There Are Skeletons in These Dirts
Jessica Hinds
Word Count 1194
I fell for Christina because I felt how Christina fell for me, and I like how that feels. I have never been motivated by romance. While my sisters were playing house, I played school. I never dreamed about a wedding, I fantasized about book signings and Broadway standing ovations. I failed to swoon over boybands, opting for the distorted melodies of Billy Corgan and Marylin Manson. I choose my first boyfriend, a barbershop quartet singing, civil war reenacting 16-year-old, because he had a reliable car and was nerdy enough that his devotion and chauffeuring would be guaranteed. I had thought perhaps this was due to my queerness, but even after I switched to dating women, I experienced dating as the intersection of a social buddy, a sex partner, and that person who will help you move. It’s practical in our society to couple up. After rattling off what I was looking for in a partner, a friend informed me that I did not in fact want a girlfriend or wife I wanted a personal assistant, a maid, and a prostitute.
Nevertheless, I go on the apps; it is a thing to do. 2019 was shaping up to be a fantastic year. My business was taking off, my body and mind were healthy, and I was 18 months free from unhealthy people in my life; no more homophobic friends or fraudulent business partners. It was Christina’s style that first caught my eye. A dangerous first attraction for gays because it takes a minute to discover if you want to fuck them or steal their wardrobe. She was short and intensely shy. I am tall and annoyingly loud. But I could tell she was intensely attracted to me, so we fell into coupledom fast. Three-night sleepovers, meeting of friends, staycations in overpriced Times Square hotels.
After two months, she told me she loved me.
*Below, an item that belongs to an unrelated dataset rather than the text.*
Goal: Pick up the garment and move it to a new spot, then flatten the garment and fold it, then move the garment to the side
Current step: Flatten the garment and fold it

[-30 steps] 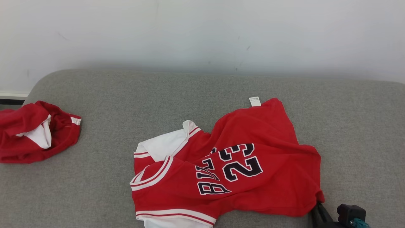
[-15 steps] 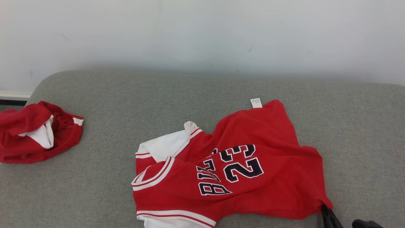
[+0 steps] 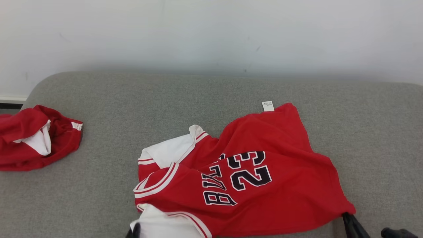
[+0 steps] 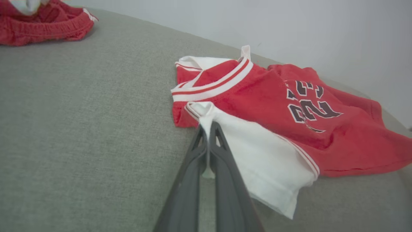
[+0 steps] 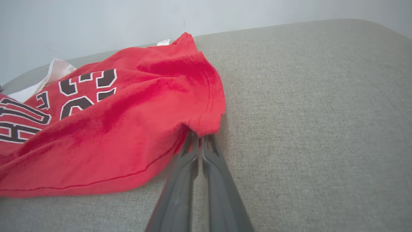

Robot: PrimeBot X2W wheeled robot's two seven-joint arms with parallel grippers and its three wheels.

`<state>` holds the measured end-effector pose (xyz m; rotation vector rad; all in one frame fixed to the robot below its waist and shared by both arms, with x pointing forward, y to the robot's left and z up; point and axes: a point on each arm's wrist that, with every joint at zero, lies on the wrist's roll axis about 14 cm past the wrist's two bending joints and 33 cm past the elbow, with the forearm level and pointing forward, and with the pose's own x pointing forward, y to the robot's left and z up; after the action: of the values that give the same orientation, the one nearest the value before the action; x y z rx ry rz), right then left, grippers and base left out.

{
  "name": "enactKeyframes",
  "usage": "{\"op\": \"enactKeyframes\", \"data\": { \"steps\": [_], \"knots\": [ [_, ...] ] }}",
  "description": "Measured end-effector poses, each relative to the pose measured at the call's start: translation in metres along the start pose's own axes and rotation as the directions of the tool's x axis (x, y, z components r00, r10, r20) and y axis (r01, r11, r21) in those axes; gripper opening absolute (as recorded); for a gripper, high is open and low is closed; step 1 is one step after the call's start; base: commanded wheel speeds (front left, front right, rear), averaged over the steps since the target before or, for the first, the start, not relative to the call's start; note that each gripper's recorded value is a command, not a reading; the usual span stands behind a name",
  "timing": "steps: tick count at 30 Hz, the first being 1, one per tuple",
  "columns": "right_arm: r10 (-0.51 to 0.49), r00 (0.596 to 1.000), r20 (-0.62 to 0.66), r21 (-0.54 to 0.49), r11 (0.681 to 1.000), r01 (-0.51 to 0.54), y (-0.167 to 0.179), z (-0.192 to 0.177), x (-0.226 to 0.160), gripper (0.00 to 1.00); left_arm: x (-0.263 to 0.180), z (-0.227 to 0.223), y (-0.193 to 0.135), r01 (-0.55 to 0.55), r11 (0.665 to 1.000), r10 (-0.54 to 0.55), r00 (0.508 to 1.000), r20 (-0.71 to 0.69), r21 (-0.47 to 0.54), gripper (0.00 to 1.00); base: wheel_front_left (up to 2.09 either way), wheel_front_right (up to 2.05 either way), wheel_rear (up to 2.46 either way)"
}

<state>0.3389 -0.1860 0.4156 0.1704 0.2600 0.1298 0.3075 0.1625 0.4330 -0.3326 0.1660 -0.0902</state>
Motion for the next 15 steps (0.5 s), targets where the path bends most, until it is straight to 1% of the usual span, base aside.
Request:
{"op": "enactKeyframes", "data": {
  "steps": [3, 6, 8, 10, 12, 14, 15],
  "knots": [
    [0.031, 0.999, 0.034, -0.003, 1.0, -0.031, 0.003, 0.023, 0.013, 0.0, 0.022, 0.032, -0.004, 0.051, 0.998, -0.054, 0.996, 0.077, 0.046, 0.0, 0.0, 0.0, 0.0],
    [0.08, 0.994, 0.073, -0.053, 0.996, -0.076, 0.007, 0.056, 0.035, 0.0, 0.047, 0.071, -0.006, 0.101, 0.985, -0.122, 0.981, 0.149, 0.138, 0.0, 0.0, 0.0, 0.0],
    [0.111, 0.988, 0.104, -0.054, 0.993, -0.106, 0.012, 0.081, 0.053, 0.0, 0.068, 0.103, -0.013, 0.142, 0.97, -0.179, 0.966, 0.186, 0.197, 0.0, 0.0, 0.0, 0.0],
    [0.147, 0.981, 0.123, -0.078, 0.987, -0.139, 0.019, 0.106, 0.073, 0.0, 0.091, 0.137, -0.021, 0.176, 0.953, -0.231, 0.948, 0.218, 0.246, 0.0, 0.0, 0.0, 0.0],
    [0.172, 0.971, 0.165, -0.073, 0.984, -0.162, 0.025, 0.139, 0.094, 0.0, 0.113, 0.166, -0.027, 0.197, 0.929, -0.273, 0.936, 0.223, 0.314, 0.0, 0.0, 0.0, 0.0],
    [0.203, 0.958, 0.202, -0.075, 0.979, -0.191, 0.033, 0.169, 0.116, 0.0, 0.135, 0.196, -0.034, 0.215, 0.916, -0.304, 0.922, 0.238, 0.338, 0.0, 0.0, 0.0, 0.0],
    [0.215, 0.952, 0.217, -0.076, 0.976, -0.203, 0.037, 0.184, 0.127, 0.0, 0.147, 0.21, -0.037, 0.217, 0.902, -0.319, 0.918, 0.237, 0.374, 0.0, 0.0, 0.0, 0.0]
  ]
}}
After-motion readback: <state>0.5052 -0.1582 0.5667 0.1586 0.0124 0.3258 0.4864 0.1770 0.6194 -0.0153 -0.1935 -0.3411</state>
I didn’t want to lie, so I got naked. It was refreshing to know this tactic works on all genders.
…
I blame Jurassic Park. What tomboy could resist? It was the early 1990s, and we had a sizable backyard, especially with the garden and the sandbox between the back porch and the wooden dock. There are skeletons in these dirts. I was going to find the bones. I was looking for the dead. Searching for the dead is not a disturbing activity. People do it all the time, digging in their head, on the messages on their lover's phone. If you are not searching for corpses, you are hunting ghosts. I liked to work with my hands. There is a visceral satisfaction in the act of unearthing. There is a comfort in the compression of earth densified into the soft skin beneath your fingernails. Dino bones were hard to find, but I knew if I kept digging, I would find the dead. There are carcasses in these dirts.
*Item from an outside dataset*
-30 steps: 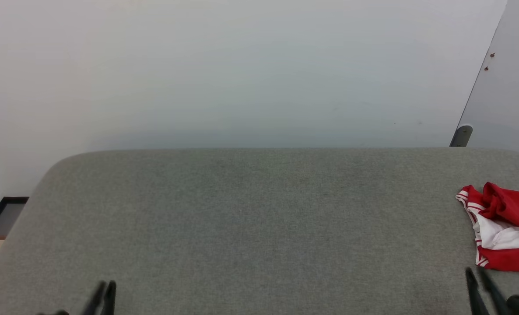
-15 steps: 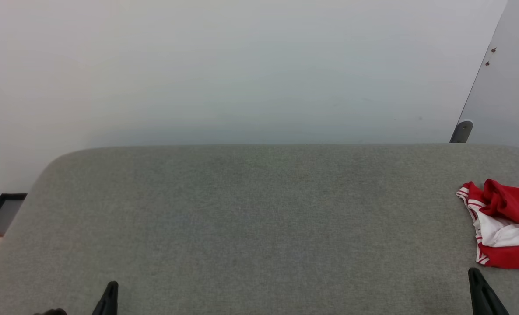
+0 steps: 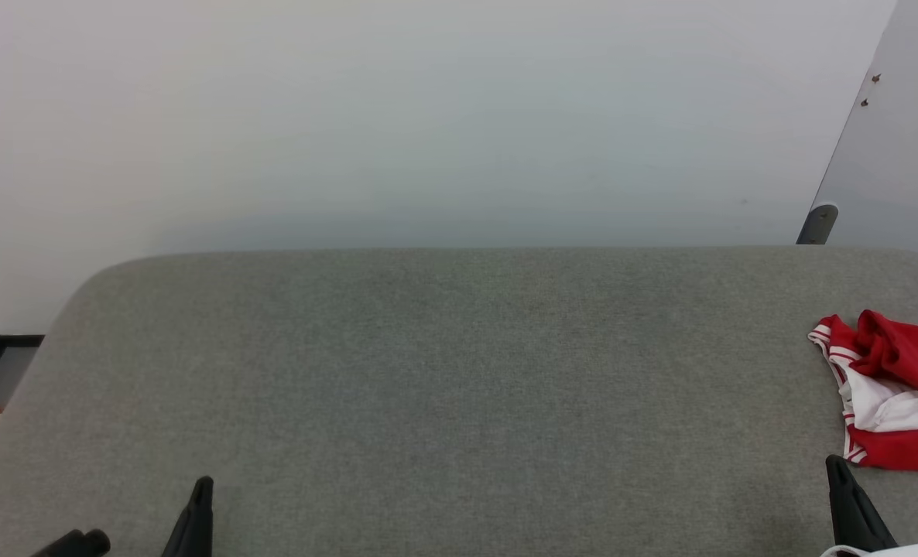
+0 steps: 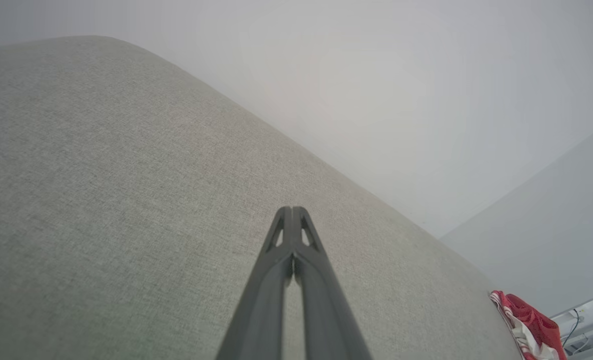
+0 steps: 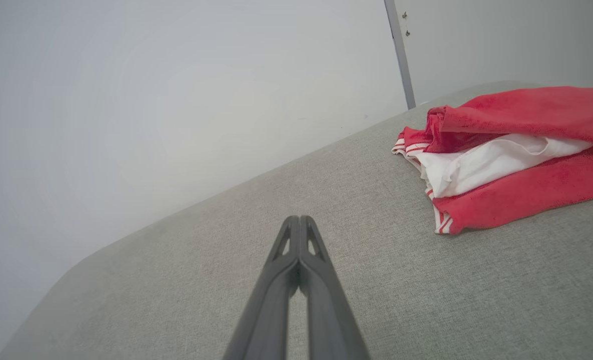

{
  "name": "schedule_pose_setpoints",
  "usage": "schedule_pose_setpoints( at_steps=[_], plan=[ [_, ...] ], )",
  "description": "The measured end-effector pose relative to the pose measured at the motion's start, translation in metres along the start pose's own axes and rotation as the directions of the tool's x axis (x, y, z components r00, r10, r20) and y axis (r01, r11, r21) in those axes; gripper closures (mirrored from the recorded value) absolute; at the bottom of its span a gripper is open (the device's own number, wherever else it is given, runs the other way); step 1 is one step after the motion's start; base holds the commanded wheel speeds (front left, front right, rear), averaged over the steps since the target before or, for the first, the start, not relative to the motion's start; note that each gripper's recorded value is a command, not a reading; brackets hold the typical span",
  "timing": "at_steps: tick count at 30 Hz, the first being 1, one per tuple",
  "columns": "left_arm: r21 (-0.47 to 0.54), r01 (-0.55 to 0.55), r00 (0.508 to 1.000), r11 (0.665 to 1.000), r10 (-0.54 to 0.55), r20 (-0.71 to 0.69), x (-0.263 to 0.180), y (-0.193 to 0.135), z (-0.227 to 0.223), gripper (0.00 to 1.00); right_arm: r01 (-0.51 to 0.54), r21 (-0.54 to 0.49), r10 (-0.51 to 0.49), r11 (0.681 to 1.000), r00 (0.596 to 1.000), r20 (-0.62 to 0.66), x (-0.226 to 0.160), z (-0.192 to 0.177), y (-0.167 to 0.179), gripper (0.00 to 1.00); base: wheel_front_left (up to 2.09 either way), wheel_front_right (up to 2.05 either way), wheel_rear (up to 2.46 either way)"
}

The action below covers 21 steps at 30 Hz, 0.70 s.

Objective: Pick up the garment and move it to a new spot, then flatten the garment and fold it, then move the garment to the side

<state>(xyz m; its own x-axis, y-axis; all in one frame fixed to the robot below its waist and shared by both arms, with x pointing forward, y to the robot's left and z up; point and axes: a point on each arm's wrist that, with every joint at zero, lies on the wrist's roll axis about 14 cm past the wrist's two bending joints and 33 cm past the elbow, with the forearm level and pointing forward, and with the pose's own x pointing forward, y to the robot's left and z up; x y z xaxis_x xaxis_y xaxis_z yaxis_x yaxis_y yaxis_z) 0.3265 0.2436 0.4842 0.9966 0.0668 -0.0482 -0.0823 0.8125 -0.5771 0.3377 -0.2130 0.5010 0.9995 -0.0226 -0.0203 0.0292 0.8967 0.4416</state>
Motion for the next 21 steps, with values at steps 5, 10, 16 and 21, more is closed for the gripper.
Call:
schedule_pose_setpoints(
  at_steps=[5,10,16,21],
  plan=[
    [-0.075,-0.003,1.0,0.997,0.003,-0.001,0.005,-0.004,0.0,1.0,0.004,0.086,-0.004,0.996,1.0,-0.001,0.003,0.0,0.0,1.0,0.0,0.0,0.0],
    [-0.139,-0.008,1.0,0.99,0.007,-0.003,0.008,-0.005,-0.001,1.0,0.006,0.162,-0.005,0.987,1.0,-0.002,0.006,0.0,0.001,1.0,0.0,0.0,0.0],
    [-0.217,-0.009,1.0,0.976,0.008,-0.006,0.012,-0.009,-0.002,1.0,0.004,0.252,-0.005,0.968,1.0,0.001,0.011,0.001,0.003,1.0,0.0,0.0,0.0],
    [-0.276,-0.004,1.0,0.961,0.003,-0.006,0.017,-0.012,-0.001,1.0,0.009,0.321,-0.008,0.947,1.0,-0.004,0.013,-0.001,0.002,1.0,0.0,0.0,0.0]
  ],
)
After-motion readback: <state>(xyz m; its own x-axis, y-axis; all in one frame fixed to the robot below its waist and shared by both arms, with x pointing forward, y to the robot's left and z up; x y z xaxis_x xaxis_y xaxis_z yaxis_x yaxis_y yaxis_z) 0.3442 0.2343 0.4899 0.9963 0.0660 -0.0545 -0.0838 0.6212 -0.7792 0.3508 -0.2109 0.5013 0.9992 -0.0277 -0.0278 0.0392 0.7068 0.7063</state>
My sisters began to notice the amputation of various Barbie limbs. I attempted to curb their rage with stories of heroic veterans, but women weren't allowed in direct combat. Amputee Barbie would never make it past branding. Perhaps the planting of impossibly perfect limbs might lure the hungry bones of the deceased closer to the surface. I only took what I needed. Never all from one source. Like mom taught us about harvesting the vegetables. Plastic permi-arched feet grow back like ripe red tomatoes, yes? There are bodies in these dirts. My punishment was being locked in the rabbit hutch. A few hours pretzeled in a hutch by your older sister will urge you to find a different bait.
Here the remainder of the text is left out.